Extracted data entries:

···

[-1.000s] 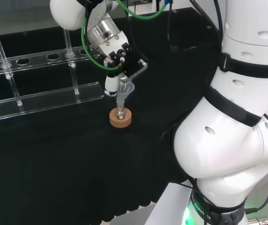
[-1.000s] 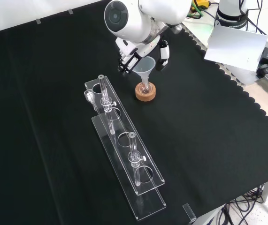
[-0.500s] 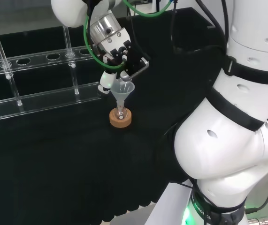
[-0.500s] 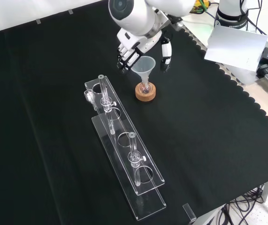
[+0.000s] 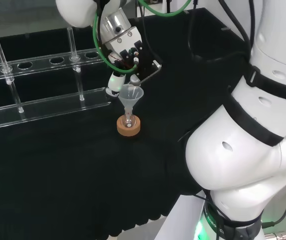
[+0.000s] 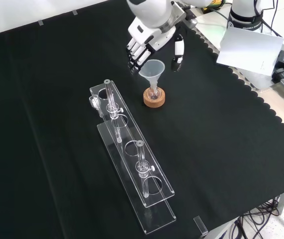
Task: Place the funnel on the round-bottom flask.
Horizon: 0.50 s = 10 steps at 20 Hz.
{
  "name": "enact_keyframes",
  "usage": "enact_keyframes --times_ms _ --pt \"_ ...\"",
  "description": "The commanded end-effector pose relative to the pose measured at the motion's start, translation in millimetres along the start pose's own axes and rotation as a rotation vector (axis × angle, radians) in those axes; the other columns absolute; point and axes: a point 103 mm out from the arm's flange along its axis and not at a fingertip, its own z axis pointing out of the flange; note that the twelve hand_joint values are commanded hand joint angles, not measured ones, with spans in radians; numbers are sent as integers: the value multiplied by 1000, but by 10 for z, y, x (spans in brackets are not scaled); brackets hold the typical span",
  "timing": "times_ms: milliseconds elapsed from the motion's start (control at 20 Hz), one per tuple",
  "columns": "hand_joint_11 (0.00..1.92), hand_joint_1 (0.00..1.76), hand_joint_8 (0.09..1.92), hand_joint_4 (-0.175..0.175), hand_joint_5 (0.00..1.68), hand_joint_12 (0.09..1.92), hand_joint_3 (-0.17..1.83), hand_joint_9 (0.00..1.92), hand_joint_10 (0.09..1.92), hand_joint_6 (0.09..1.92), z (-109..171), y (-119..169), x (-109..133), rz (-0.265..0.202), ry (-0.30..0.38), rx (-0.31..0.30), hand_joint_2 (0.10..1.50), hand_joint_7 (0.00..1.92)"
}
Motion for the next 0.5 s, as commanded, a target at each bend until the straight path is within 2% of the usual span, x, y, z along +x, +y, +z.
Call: enact_keyframes --times_ms 50,500 --pt "277 599 646 -19 279 1420 325 352 698 87 -137 -129 -512 -14 120 -143 705 176" --pt "282 624 657 -23 319 1399 358 393 669 87 -191 -19 -876 12 188 -171 694 208"
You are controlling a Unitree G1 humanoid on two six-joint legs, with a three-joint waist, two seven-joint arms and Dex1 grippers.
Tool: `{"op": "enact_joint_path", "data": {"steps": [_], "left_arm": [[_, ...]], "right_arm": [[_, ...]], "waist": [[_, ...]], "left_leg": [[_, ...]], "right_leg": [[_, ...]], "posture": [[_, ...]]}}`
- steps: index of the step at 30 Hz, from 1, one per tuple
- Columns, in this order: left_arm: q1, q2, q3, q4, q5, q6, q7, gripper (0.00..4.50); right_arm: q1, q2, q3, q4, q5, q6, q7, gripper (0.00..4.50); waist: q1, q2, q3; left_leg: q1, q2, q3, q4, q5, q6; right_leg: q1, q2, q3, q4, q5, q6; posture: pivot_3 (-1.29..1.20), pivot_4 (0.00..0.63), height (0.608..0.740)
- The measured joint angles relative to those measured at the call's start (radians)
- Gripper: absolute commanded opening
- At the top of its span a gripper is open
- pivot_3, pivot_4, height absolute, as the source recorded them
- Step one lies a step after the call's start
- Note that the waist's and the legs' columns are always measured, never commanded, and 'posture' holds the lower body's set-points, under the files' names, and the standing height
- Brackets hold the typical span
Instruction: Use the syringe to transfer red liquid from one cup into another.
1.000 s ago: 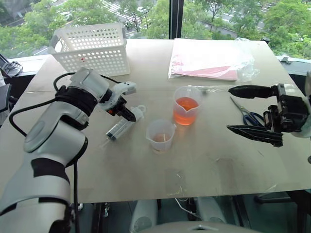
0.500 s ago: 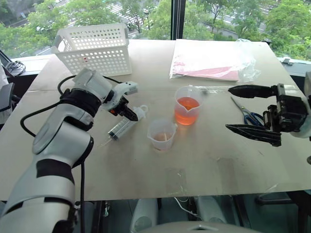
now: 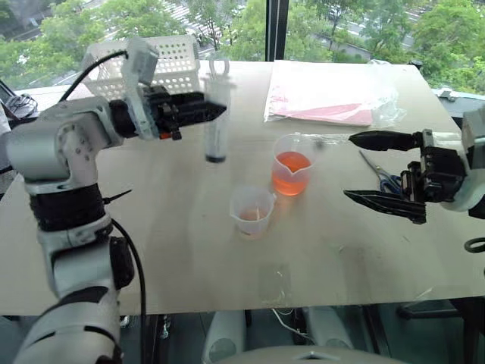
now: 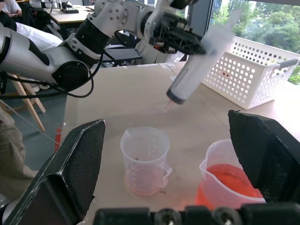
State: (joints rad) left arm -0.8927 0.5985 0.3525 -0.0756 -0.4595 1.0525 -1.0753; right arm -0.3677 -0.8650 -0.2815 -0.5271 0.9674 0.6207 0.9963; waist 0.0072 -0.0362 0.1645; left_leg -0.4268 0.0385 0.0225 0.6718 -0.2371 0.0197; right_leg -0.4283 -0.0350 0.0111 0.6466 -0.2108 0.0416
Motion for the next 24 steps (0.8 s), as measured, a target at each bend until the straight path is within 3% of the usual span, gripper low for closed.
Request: {"op": "enact_joint_path", "data": {"steps": [4,14,24], "left_arm": [[-0.004,-0.060,0.006,-0.020,-0.028,-0.088,0.109,1.45],[-0.047,-0.281,-0.107,0.050,-0.081,-0.353,0.191,1.45],[-0.046,-0.397,-0.294,0.356,-0.002,-0.718,0.060,1.45]], "right_arm": [[-0.030,-0.002,0.004,0.024,-0.004,0.013,-0.022,4.50],[-0.054,-0.042,0.028,0.050,-0.031,0.118,-0.142,4.50],[0.285,-0.097,-0.223,-0.066,-0.035,0.125,-0.142,4.50]], "waist": [[0.005,0.000,0.000],[0.007,0.000,0.000],[0.006,0.001,0.000]], "left_leg": [[0.013,0.000,0.002,-0.002,0.000,0.000],[0.012,-0.001,0.003,-0.002,0.000,0.000],[0.013,-0.001,0.003,-0.003,0.000,0.000]], "right_leg": [[0.013,0.000,0.000,-0.002,0.000,0.000],[0.013,0.000,0.000,-0.004,0.000,0.000],[0.014,0.001,0.001,-0.005,0.000,0.000]], "posture": [[0.00,0.150,0.740],[0.00,0.150,0.740],[0.00,0.150,0.740]]}}
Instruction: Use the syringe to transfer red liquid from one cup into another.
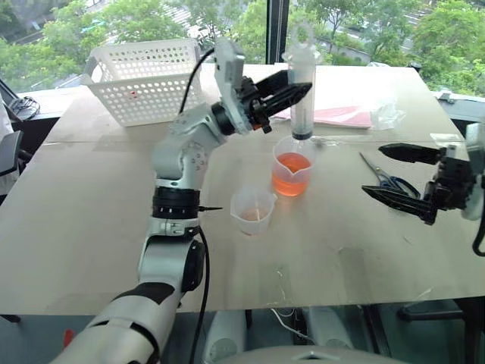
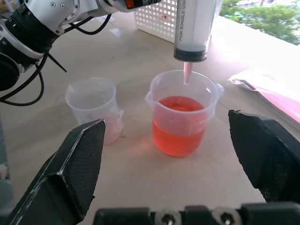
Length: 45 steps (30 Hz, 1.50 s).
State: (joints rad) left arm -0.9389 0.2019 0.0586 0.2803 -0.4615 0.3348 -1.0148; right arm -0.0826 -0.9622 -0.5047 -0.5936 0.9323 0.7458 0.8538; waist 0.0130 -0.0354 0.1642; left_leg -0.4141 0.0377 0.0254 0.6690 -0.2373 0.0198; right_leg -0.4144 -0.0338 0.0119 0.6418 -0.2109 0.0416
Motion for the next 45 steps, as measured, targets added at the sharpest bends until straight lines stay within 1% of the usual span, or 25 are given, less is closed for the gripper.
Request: {"op": "enact_joint_path", "data": {"steps": [4,8,11,15,16,18,20,21,23,24,25,27,29,30,31,32,33,37,42,45], "left_arm": [[0.004,-0.015,-0.042,0.106,0.059,-0.117,-0.022,1.45],[0.017,-0.021,-0.068,0.177,0.112,-0.209,-0.020,1.45],[0.031,-0.024,-0.068,0.210,0.131,-0.247,0.000,1.45],[0.045,-0.036,-0.071,0.213,0.146,-0.268,0.011,1.45],[0.049,-0.036,-0.071,0.213,0.146,-0.270,0.013,1.45],[0.066,-0.039,-0.075,0.211,0.148,-0.272,0.016,1.45],[0.089,-0.043,-0.083,0.206,0.154,-0.273,0.020,1.45],[0.098,-0.043,-0.088,0.204,0.156,-0.272,0.024,1.45],[0.105,-0.043,-0.097,0.194,0.157,-0.272,0.029,1.45],[0.107,-0.042,-0.099,0.193,0.159,-0.272,0.030,1.45],[0.120,-0.035,-0.098,0.175,0.159,-0.273,0.032,1.45],[0.127,-0.040,-0.111,0.156,0.163,-0.273,0.037,1.45],[0.139,-0.037,-0.115,0.136,0.165,-0.273,0.040,1.45],[0.143,-0.035,-0.114,0.129,0.165,-0.273,0.046,1.45],[0.149,-0.032,-0.112,0.120,0.165,-0.272,0.053,1.45],[0.152,-0.032,-0.112,0.119,0.165,-0.270,0.058,1.45],[0.160,-0.030,-0.112,0.111,0.165,-0.266,0.062,1.45],[0.179,-0.022,-0.115,0.072,0.165,-0.252,0.075,1.45],[0.191,-0.016,-0.118,0.042,0.166,-0.240,0.093,1.45],[0.193,-0.016,-0.126,0.042,0.170,-0.238,0.108,1.45]], "right_arm": [[0.087,0.012,-0.095,-0.029,0.021,0.013,-0.012,4.50],[0.195,0.069,-0.169,-0.068,0.018,-0.011,-0.011,4.50],[0.241,0.087,-0.189,-0.078,0.006,-0.033,-0.010,4.50],[0.234,0.085,-0.188,-0.084,-0.001,-0.050,-0.016,4.50],[0.214,0.081,-0.174,-0.082,-0.001,-0.049,-0.025,4.50],[0.125,0.055,-0.119,-0.063,0.005,-0.037,-0.056,4.50],[-0.018,0.020,-0.024,-0.030,0.012,-0.007,-0.096,4.50],[-0.112,0.006,0.045,-0.006,0.012,0.019,-0.125,4.50],[-0.251,-0.001,0.147,0.036,0.007,0.068,-0.166,4.50],[-0.317,0.005,0.189,0.058,-0.001,0.085,-0.184,4.50],[-0.431,0.039,0.266,0.109,-0.023,0.111,-0.208,4.50],[-0.582,0.104,0.370,0.192,-0.069,0.133,-0.243,4.50],[-0.659,0.150,0.443,0.242,-0.102,0.150,-0.253,4.50],[-0.691,0.176,0.482,0.271,-0.124,0.156,-0.254,4.50],[-0.725,0.203,0.521,0.312,-0.152,0.162,-0.254,3.97],[-0.747,0.220,0.544,0.343,-0.176,0.165,-0.256,3.71],[-0.778,0.245,0.570,0.389,-0.208,0.167,-0.260,3.30],[-0.817,0.279,0.583,0.453,-0.252,0.172,-0.264,3.30],[-0.833,0.298,0.569,0.456,-0.252,0.207,-0.251,3.30],[-0.867,0.319,0.566,0.456,-0.269,0.233,-0.281,3.30]], "waist": [[0.001,0.000,0.000],[0.001,0.000,0.000],[-0.001,0.000,0.000],[0.000,0.000,0.000],[-0.002,0.000,0.000],[-0.008,0.001,-0.001],[-0.015,0.002,0.000],[-0.017,0.002,0.000],[-0.019,0.002,0.000],[-0.022,0.002,0.000],[-0.028,0.002,0.000],[-0.025,0.003,0.000],[-0.019,0.003,0.000],[-0.016,0.003,0.000],[-0.014,0.003,0.000],[-0.012,0.003,0.000],[-0.011,0.003,0.000],[0.000,0.003,0.000],[0.000,0.003,0.000],[-0.002,0.004,0.000]], "left_leg": [[0.000,0.000,0.000,0.000,0.000,0.000],[0.000,0.000,-0.001,0.000,0.000,0.000],[0.000,0.000,0.000,0.000,0.000,0.000],[0.000,0.000,-0.001,0.000,0.000,0.000],[0.000,0.000,0.000,0.000,0.000,0.000],[0.001,0.000,-0.001,0.000,0.000,0.000],[0.001,0.000,-0.001,0.000,0.000,0.000],[0.001,0.000,-0.001,0.000,0.000,0.000],[0.000,0.000,-0.001,0.000,0.000,0.000],[0.000,0.000,-0.001,0.000,0.000,0.000],[0.000,0.000,-0.001,0.000,0.000,0.000],[0.000,0.000,-0.002,-0.001,0.000,0.000],[-0.002,0.000,-0.002,-0.001,0.000,0.000],[-0.003,0.000,-0.002,-0.001,0.000,0.000],[-0.003,0.000,-0.002,-0.001,-0.001,0.001],[-0.003,0.000,-0.001,-0.001,-0.001,0.001],[-0.003,0.000,-0.001,-0.001,-0.001,0.001],[-0.004,0.000,0.000,-0.001,-0.001,0.001],[-0.004,0.000,0.000,-0.001,-0.001,0.001],[-0.003,0.000,0.000,-0.001,-0.001,0.002]], "right_leg": [[0.000,0.000,0.000,0.000,0.000,0.000],[0.001,0.000,0.000,-0.001,0.000,0.000],[0.001,0.000,0.001,-0.001,0.000,0.000],[0.001,0.000,0.000,0.000,0.000,0.000],[0.001,0.000,0.001,0.000,0.000,0.000],[0.001,0.000,0.002,0.000,0.000,0.000],[0.001,0.000,0.002,0.000,0.000,0.000],[0.001,0.000,0.002,0.000,0.000,0.000],[0.000,0.000,0.001,0.000,0.000,0.000],[0.000,0.000,0.001,0.000,0.000,0.000],[-0.001,0.001,0.003,0.000,0.000,0.000],[-0.001,0.001,0.002,0.000,0.000,0.000],[-0.001,0.001,0.000,0.000,0.000,0.000],[-0.001,0.000,-0.001,-0.001,0.000,0.000],[-0.002,0.000,0.000,-0.001,0.000,0.000],[-0.002,0.000,0.000,-0.001,0.000,0.000],[-0.002,0.000,0.000,-0.001,0.000,0.000],[-0.003,-0.001,0.000,-0.001,0.000,0.000],[-0.003,0.000,0.000,0.000,0.000,0.000],[-0.003,0.000,0.000,0.000,0.000,0.000]], "posture": [[0.00,0.150,0.740],[0.00,0.150,0.740],[0.00,0.150,0.740],[0.00,0.150,0.740],[0.00,0.150,0.740],[0.00,0.150,0.740],[0.00,0.150,0.740],[0.00,0.150,0.740],[0.00,0.150,0.740],[0.00,0.150,0.740],[0.00,0.150,0.740],[0.00,0.150,0.740],[0.00,0.150,0.740],[0.00,0.150,0.740],[0.00,0.150,0.740],[0.00,0.150,0.740],[0.00,0.150,0.740],[0.00,0.150,0.740],[0.00,0.150,0.740],[0.00,0.150,0.740]]}}
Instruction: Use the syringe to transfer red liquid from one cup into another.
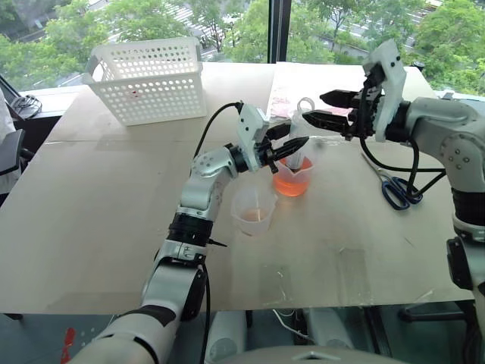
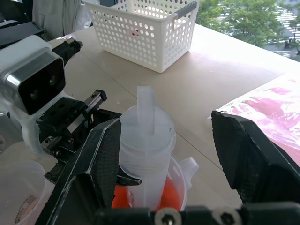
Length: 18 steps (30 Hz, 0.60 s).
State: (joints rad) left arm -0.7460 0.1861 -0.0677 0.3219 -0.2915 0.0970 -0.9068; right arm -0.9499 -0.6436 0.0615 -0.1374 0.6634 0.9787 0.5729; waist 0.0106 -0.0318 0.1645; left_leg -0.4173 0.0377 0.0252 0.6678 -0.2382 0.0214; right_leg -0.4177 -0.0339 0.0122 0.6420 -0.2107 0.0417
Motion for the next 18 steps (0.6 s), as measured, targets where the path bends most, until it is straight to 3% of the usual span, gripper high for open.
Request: {"op": "enact_joint_path", "data": {"steps": [7,17,18], "left_arm": [[0.000,-0.005,-0.020,-0.018,0.036,0.002,0.064,1.45],[0.016,-0.015,-0.023,-0.065,0.036,0.024,0.122,1.45],[0.018,-0.015,-0.024,-0.067,0.036,0.025,0.125,1.45]], "right_arm": [[-0.017,0.050,-0.006,-0.088,-0.076,0.098,-0.163,3.30],[0.012,0.074,0.052,-0.276,-0.177,0.198,-0.278,3.30],[0.012,0.075,0.057,-0.281,-0.185,0.200,-0.280,2.75]], "waist": [[0.001,0.000,0.000],[0.000,0.000,0.000],[0.000,0.000,0.000]], "left_leg": [[-0.001,0.000,0.000,0.000,0.000,0.000],[-0.001,0.000,0.000,0.000,0.000,0.000],[0.000,0.000,0.000,0.000,0.000,0.000]], "right_leg": [[-0.001,0.000,0.000,0.000,0.000,0.000],[-0.001,0.000,0.000,0.000,0.000,0.000],[-0.001,0.000,0.000,0.000,0.000,0.000]], "posture": [[0.00,0.150,0.740],[0.00,0.150,0.740],[0.00,0.150,0.740]]}}
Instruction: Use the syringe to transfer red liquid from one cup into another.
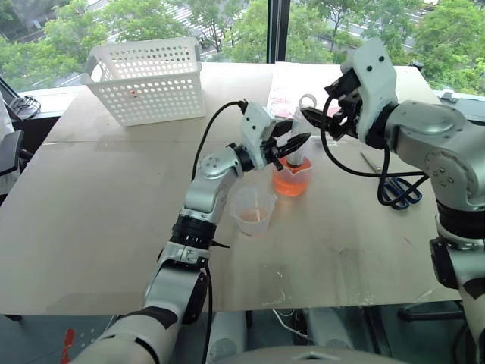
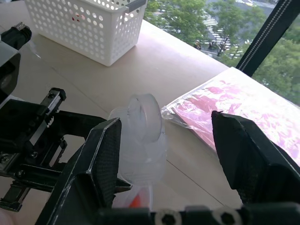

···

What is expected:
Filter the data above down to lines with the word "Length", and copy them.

Expected answer:
Length: 45 steps (30 Hz, 1.50 s).
Length: 18 steps (30 Hz, 0.60 s).

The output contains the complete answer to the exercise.